Two high-profile conservative women—Elisabeth Hasselbeck and Michele Bachmann—have reportedly not only distanced themselves from Sarah Palin, but are actively speaking out against her. Sort of, in their own tip-toey political ways.
Bachmann hasn't said anything personally about Palin, but her flack, Ed Rollins—whom Bachmann hired for this pre-primary season to help build her a campaign for 2012—went on the attack on a radio show on Tuesday:
Sarah has not been serious over the last couple of years. She got the vice presidential thing handed to her. She didn't go to work in the sense of trying gain more substance. She gave up her governorship.
He has a point, but Bachmann has said, as recently as last week, that she considers Palin a friend and not a foe. Seeing as how Rollins is a political strategist hired to help Bachmann with a potential bid for the presidential race, he might just be setting the stage a little early to help Bachmann have the advantage when it comes to the Tea Party's two favorite ladies.
In more surprising news, there's a rumored feud between Palin and her onetime cheerleader Elisabeth Hasselbeck. According to pop-culture gossip site Pop Eater, The View co-host, who, during the 2008 election, campaigned for Palin and the governor-turned-reality-star haven't spoken in months. A "source" says that Palin stopped returning Hasselbeck's calls, which has lead to Hasselbeck lashing out at Palin during Hot Topics segments on The View, accusing Palin of "'manipulating' the media to draw attention away from the more-serious Mitt Romney, and mocked her ex-friend's bus tour as another attempt to dominate the headlines."
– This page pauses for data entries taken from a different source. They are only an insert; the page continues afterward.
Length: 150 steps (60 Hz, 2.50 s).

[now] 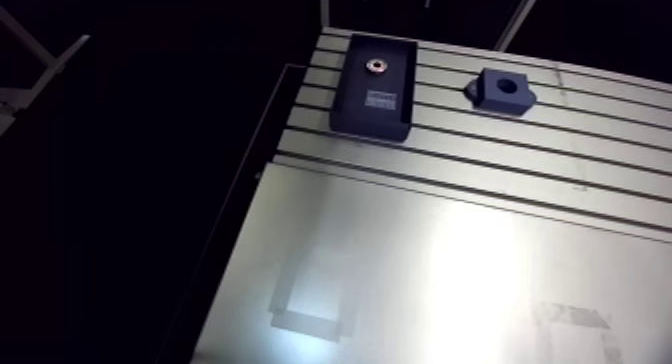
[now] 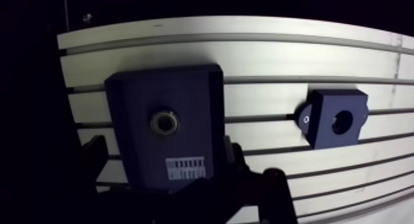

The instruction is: Pick up the bearing and press it into the housing until flush.

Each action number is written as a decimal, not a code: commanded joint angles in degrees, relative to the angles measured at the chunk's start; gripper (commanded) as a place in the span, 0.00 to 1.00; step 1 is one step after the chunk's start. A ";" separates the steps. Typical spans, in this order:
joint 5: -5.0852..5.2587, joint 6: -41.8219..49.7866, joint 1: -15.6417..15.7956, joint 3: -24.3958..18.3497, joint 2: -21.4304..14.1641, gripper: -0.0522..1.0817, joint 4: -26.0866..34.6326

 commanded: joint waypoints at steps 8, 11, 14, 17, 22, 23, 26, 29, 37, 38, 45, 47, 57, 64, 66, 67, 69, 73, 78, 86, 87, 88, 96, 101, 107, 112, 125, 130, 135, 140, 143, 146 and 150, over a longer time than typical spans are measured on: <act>-0.01 -0.51 0.09 1.80 1.00 0.13 -1.81; -0.01 -0.51 0.09 1.98 1.09 0.17 -2.20; -0.01 -0.59 0.18 2.15 1.27 0.19 -2.82; -0.01 -0.67 0.18 2.24 1.43 0.21 -3.01; -0.01 -0.68 0.27 2.26 2.14 0.25 -3.05; -0.01 -0.68 0.27 2.26 2.14 0.25 -3.05; -0.01 -0.77 0.35 2.33 2.40 0.26 -3.13; -0.01 -0.77 0.36 2.49 2.59 0.27 -3.21; 0.07 -1.86 0.36 3.02 2.94 0.27 -4.56; 0.08 -2.06 0.43 3.19 2.88 0.27 -4.92; -0.01 -2.18 1.11 3.65 2.95 0.29 -5.49; -0.01 -2.25 1.22 3.81 3.03 0.29 -5.50; 0.08 -2.27 1.49 4.09 2.97 0.29 -5.51; 0.08 -2.27 1.74 4.37 2.95 0.29 -5.51; 0.08 -2.27 1.76 4.37 3.03 0.29 -5.51; 0.08 -2.27 1.76 4.37 3.03 0.29 -5.51; 0.08 -2.27 1.77 4.53 3.12 0.29 -5.51; 0.08 -2.19 1.94 4.54 3.20 0.29 -5.59; 0.08 -2.18 1.92 4.63 3.38 0.29 -5.59; 0.01 -2.27 1.77 4.72 3.65 0.30 -5.68; 0.01 -2.27 1.77 4.72 3.65 0.30 -5.68; 0.00 -2.27 1.77 4.72 3.73 0.30 -6.06; -0.01 -2.27 1.77 4.81 4.07 0.30 -6.91; -0.01 -2.27 1.77 4.81 4.10 0.30 -6.91; -0.01 -2.27 1.77 4.81 4.10 0.30 -6.91; -0.09 -2.27 1.77 5.14 4.18 0.31 -6.91; -0.18 -2.27 1.43 5.58 4.36 0.32 -7.08; -0.18 -2.27 1.33 5.67 4.36 0.32 -7.09; -0.18 -2.35 1.33 5.76 4.36 0.33 -7.09; -0.18 -2.36 1.33 5.77 4.36 0.33 -7.09; -0.18 -2.36 1.33 5.93 4.36 0.35 -7.09; -0.18 -2.36 1.33 5.95 4.36 0.35 -7.16; -0.18 -2.36 1.40 6.03 4.36 0.35 -7.34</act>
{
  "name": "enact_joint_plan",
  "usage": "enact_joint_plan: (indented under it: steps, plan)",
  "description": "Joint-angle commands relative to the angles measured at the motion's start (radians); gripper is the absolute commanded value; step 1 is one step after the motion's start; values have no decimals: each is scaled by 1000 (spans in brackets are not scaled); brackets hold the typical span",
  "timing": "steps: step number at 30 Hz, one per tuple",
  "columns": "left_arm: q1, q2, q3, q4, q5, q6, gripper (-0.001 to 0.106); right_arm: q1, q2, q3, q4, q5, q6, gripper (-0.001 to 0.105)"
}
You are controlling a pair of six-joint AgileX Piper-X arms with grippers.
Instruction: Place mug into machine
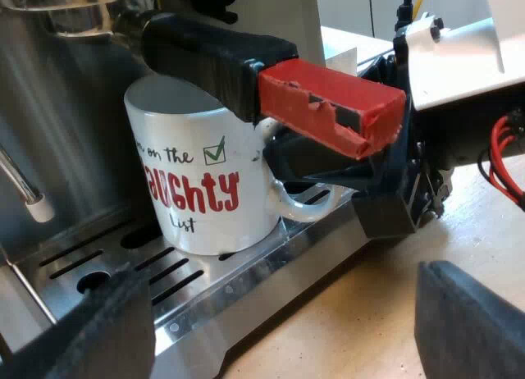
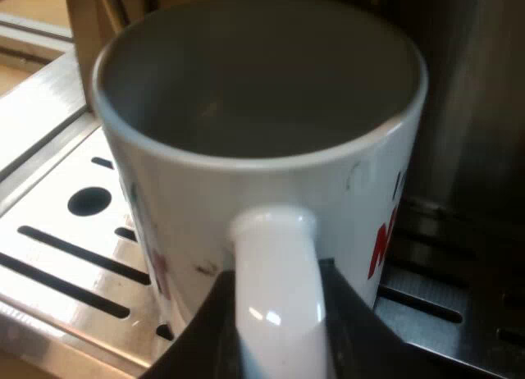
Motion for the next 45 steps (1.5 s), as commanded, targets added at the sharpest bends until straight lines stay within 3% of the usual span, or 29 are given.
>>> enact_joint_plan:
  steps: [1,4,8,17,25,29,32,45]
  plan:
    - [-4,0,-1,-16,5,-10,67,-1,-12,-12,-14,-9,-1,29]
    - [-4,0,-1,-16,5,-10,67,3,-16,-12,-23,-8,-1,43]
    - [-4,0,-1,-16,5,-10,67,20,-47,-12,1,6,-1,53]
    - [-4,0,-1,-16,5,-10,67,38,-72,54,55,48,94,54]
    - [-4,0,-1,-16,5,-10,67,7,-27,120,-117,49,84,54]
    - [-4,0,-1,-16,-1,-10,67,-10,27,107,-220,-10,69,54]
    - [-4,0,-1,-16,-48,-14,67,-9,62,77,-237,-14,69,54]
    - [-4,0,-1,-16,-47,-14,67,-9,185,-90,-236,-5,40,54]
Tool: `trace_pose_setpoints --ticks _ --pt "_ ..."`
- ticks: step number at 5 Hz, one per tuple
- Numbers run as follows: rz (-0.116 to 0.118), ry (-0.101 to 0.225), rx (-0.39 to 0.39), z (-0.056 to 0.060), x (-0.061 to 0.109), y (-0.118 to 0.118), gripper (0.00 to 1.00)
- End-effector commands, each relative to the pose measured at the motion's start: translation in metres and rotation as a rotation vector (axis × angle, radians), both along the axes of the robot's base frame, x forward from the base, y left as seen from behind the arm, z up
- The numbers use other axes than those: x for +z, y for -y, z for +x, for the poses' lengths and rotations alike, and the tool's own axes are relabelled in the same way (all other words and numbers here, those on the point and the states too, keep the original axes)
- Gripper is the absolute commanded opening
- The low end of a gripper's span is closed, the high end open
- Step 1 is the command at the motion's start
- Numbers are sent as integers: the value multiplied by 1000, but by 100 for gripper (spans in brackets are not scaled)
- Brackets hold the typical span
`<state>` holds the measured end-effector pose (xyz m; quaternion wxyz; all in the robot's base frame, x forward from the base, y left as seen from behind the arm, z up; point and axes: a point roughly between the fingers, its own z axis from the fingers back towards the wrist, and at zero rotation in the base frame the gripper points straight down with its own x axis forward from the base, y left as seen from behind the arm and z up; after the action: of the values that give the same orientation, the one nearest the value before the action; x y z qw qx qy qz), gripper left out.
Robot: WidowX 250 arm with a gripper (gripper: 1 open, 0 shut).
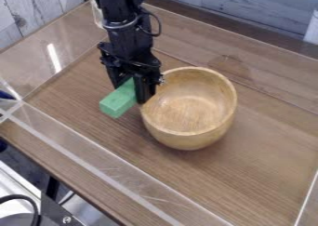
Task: Remove the green block from inside the brown bowl and put it on the table
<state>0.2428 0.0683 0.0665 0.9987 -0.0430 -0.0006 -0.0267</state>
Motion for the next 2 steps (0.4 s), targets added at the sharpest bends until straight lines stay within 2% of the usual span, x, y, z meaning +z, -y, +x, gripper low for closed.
trace_pose_setpoints --ticks 1,2 --pt "17 9 10 7 -2 -8 0" --pt "22 -1 20 9 -10 -12 0"
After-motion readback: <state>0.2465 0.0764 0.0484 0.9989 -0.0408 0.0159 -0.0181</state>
Hasselbeck has also been overt in her support for Romney over Palin, for 2012, saying:
If I had termites in my house, I'd get someone in there who could deal with it. Mitt Romney, right now, his specialty is the economy. I'd have him in there. Here's why we're not hearing it: because Sarah Palin's on a bus, and right now she's manipulating, in terms of media attention.
The gossip item also cites Hasselbeck's March 2010 criticism of Palin's "crosshairs" imagery—nearly a year before congresswoman Gabrielle Giffords was gunned down in Arizona—as one example of Hasselbeck taking a swing at Palin.